Schierenbeck, the school’s campus supervisor for 10 years, responded to a hostage situation at the school and gradually talked a gun-wielding student into releasing his student hostages. By the end of the ordeal, all 24 kids were released and the shooter surrendered.

“This is one of the only school shootings that didn’t end with somebody getting killed or hurt,” said Schierenbeck, a member of Feather River Chapter 342.

The episode started when a teacher noticed a student carrying a gun at about 9:10 a.m. on a late September morning. Schierenbeck heard the call about a possible student with a gun on campus near the school’s band room, and responded to check on it.

“As soon as I walked into the door, I ran right into the student. He put his firearm to my face and I put my hands up and said his name, and started backing up and out the door,” Schierenbeck said. “That’s when I knew we had a real situation.

“It was definitely a shock to me. I was expecting it to be a BB gun or a fake rifle. Most of the alarms we have end up being nothing at all.”

An assistant principal flung open the door to get a look inside, prompting the gunman to fire one round in that direction. Nobody was hit, but the situation definitely got more tense. Schierenbeck yelled through the door, telling the students to be calm. He had trouble hearing the gunman, so he yelled his cell phone number. The gunman called.

“We started communicating. At that time, he still had the whole class, about 24 kids, in there,” Schierenbeck said.

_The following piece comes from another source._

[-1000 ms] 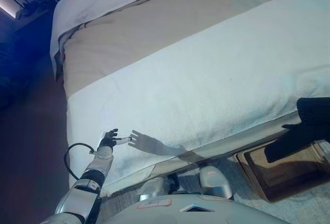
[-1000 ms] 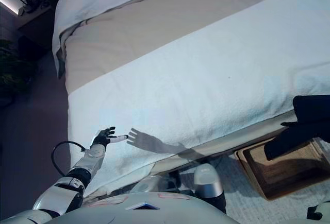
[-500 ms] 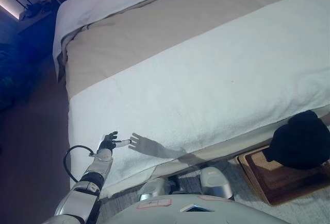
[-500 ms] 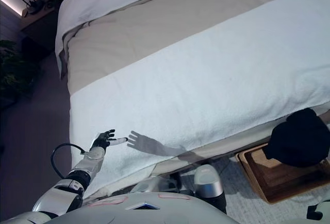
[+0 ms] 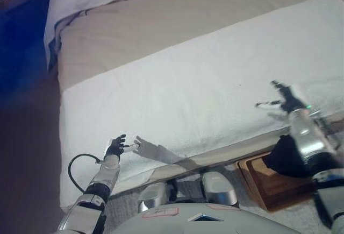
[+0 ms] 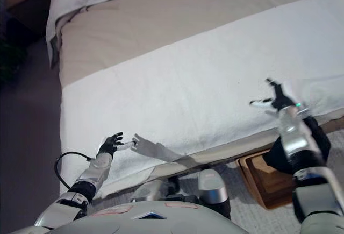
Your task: Put the clothes on the bed into the basket.
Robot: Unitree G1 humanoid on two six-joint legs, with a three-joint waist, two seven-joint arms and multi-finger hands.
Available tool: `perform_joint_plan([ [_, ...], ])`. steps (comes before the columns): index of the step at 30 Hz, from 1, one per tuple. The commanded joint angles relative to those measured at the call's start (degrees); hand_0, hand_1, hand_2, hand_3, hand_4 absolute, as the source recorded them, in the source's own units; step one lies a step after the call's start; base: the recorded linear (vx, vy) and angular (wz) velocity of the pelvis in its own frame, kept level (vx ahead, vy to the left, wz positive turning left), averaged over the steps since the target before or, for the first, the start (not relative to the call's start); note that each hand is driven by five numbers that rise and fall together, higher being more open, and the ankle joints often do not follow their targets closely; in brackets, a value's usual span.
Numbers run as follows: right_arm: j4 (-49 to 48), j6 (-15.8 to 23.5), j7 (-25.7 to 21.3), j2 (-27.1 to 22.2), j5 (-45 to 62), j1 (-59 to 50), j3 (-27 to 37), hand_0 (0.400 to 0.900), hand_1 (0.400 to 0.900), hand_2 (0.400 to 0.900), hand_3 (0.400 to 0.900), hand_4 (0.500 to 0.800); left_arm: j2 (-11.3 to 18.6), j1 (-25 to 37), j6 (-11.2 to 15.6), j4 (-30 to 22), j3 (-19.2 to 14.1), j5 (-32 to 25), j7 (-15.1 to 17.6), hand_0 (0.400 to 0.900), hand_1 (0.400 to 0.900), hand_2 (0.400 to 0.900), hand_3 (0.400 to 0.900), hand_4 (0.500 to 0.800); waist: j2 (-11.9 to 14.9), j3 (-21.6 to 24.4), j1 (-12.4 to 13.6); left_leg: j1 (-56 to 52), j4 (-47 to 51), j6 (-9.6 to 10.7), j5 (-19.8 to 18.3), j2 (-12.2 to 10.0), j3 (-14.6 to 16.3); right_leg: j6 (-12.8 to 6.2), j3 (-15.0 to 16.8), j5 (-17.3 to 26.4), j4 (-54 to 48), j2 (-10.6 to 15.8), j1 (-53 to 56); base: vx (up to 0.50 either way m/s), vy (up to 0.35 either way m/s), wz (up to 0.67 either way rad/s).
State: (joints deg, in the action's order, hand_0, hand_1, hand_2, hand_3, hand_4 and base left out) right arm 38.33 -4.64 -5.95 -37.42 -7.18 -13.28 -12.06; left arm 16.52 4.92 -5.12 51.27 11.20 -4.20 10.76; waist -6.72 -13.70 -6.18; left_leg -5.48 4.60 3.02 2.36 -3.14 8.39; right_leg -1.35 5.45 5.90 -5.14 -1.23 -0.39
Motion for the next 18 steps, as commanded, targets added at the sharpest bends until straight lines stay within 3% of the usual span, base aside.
perform_joint_plan([
  [1, 3.3, 2.2, -3.5, 3.8, 3.7, 2.1, 0.2, 0.9, 0.9, 0.9, 0.9, 0.8, 2.6, -1.2, 1.2, 1.0, -0.8, 2.0, 3.0, 0.9, 0.9, 0.9, 0.9, 0.8, 3.6, 8.0, 1.1, 0.7, 0.4, 3.6, 1.3, -3.9, -0.9, -2.37, -3.5, -6.9, 0.1, 3.1, 4.5, 0.0, 0.057, 0.21],
  [6, 15.8, 1.3, -3.2, 12.3, 5.0, 4.9, -2.0, 0.9, 0.9, 0.9, 0.9, 0.8, 1.3, -0.3, 0.9, 3.0, 0.2, 2.7, 3.4, 0.9, 0.9, 0.9, 0.9, 0.8, 4.5, 8.4, 1.6, 0.9, 0.4, 3.3, 0.7, -3.4, -1.9, -2.72, -4.7, -7.0, 0.1, 3.7, 4.9, 0.01, 0.069, 0.17],
  [11, 25.7, 0.2, -2.8, 16.6, 7.2, 7.4, -0.7, 0.9, 0.9, 0.9, 0.9, 0.8, 0.8, 0.4, 0.6, 4.4, 1.0, 3.5, 3.9, 0.9, 0.9, 0.9, 0.9, 0.8, 5.0, 8.7, 1.4, 0.5, 0.4, 2.8, -0.1, -2.6, -2.3, -3.11, -5.3, -7.2, 0.1, 4.4, 5.7, 0.03, 0.066, 0.05],
  [18, 34.8, -1.2, -2.4, 16.3, 3.6, 6.6, -0.8, 0.9, 0.9, 0.9, 0.9, 0.8, 0.9, 2.1, 0.4, 7.7, 1.2, 3.0, 4.0, 0.9, 0.9, 0.9, 0.9, 0.8, 5.4, 9.6, 1.2, -0.2, 0.4, 2.0, -1.3, -1.7, -2.1, -3.62, -4.9, -7.0, 0.1, 5.2, 5.9, 0.02, 0.045, -0.03],
])
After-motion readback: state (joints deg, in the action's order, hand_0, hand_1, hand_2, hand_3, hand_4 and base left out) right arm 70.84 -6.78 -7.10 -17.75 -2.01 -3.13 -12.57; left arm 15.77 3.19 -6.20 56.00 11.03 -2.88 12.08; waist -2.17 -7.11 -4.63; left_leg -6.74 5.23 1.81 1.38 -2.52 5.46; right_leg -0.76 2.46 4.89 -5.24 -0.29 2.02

The student was apparently distraught about life in general, Schierenbeck said. With police en route in full force, Schierenbeck wanted to try to get as many kids out of the room before a conflict started. Schierenbeck was able to get the gunman to release 15 students in the eight minutes before police arrived.

“I kept working on the situation with him. He let four more kids out and the deputies showed up,” Schierenbeck said, explaining that police decided to wait and see if he could continue to get more students released.

Schierenbeck used different tactics to get the gunman to release students, including asking to have one of the student hostages write down the names of the students still inside and bring it out to police. Another time, the gunman traded two hostages for an assurance that the SWAT team wouldn’t enter the room.

Other than frayed nerves, a bullet hole in a wall and one in the ceiling, nobody was injured. Schierenbeck felt good to have the situation end peacefully and with no injuries.

“I know I did everything I could possibly have done,” he said. “I was pleased that I was able to do what I needed to do.”

Despite the danger, Schierenbeck said he was prepared to do whatever it took to ensure the students’ safety. “I’m glad he didn’t start shooting, because I had made my mind up that if he did, I was going to have to go in and disarm him,” he said.

While Schierenbeck has been described as a hero since the incident, he said protecting the students is his responsibility every day.
“I was just doing my job. I look at all these kids as being my kids,” Schierenbeck said. “There’s nothing I wouldn’t do for them.”